__Try it__
The answer must be every line of the data that holds the word "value".

__Supplied material__

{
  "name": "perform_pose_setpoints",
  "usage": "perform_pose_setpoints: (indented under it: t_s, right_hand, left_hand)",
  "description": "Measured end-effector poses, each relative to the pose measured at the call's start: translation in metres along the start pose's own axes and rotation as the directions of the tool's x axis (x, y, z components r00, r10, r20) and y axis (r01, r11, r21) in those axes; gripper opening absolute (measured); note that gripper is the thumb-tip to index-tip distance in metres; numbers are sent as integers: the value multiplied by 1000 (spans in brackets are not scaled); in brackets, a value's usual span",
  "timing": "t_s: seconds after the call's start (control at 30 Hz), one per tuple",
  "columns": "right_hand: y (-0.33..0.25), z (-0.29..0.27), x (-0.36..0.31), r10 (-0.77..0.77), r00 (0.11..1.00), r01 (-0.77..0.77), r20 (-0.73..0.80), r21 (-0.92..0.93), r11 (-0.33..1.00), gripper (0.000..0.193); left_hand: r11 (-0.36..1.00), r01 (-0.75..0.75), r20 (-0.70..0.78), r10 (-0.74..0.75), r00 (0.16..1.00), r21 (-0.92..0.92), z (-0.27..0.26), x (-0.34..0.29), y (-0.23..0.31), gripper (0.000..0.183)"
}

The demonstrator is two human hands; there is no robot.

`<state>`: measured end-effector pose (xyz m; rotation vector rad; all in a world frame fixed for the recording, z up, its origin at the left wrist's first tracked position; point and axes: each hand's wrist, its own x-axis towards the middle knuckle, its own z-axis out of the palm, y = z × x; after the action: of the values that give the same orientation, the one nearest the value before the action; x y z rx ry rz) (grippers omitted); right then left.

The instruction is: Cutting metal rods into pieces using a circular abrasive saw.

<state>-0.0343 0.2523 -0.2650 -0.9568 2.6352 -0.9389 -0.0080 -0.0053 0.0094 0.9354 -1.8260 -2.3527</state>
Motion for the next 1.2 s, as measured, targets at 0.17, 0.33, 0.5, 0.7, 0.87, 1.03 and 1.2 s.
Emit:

__Solution for this exercise__
  "description": "Measured end-effector poses, each relative to the pose measured at the call's start: translation in metres along the start pose's own axes and rotation as the directions of the tool's x axis (x, y, z components r00, r10, r20) and y axis (r01, r11, r21) in those axes; gripper opening absolute (measured); note that gripper is the thumb-tip to index-tip distance in metres; numbers are sent as integers: the value multiplied by 1000 (spans in brackets are not scaled); in brackets, a value's usual span",
`<state>`: measured end-effector pose (xyz m; rotation vector rad; all in a world frame fixed for the recording, z up, its origin at the left wrist's first tracked position; point and axes: each hand's wrist, its own x-axis towards the middle knuckle, its own z-axis out of the palm, y = z × x; after the action: of the values that give the same orientation, the one nearest the value before the action; x y z rx ry rz) (grippers omitted); right then left.

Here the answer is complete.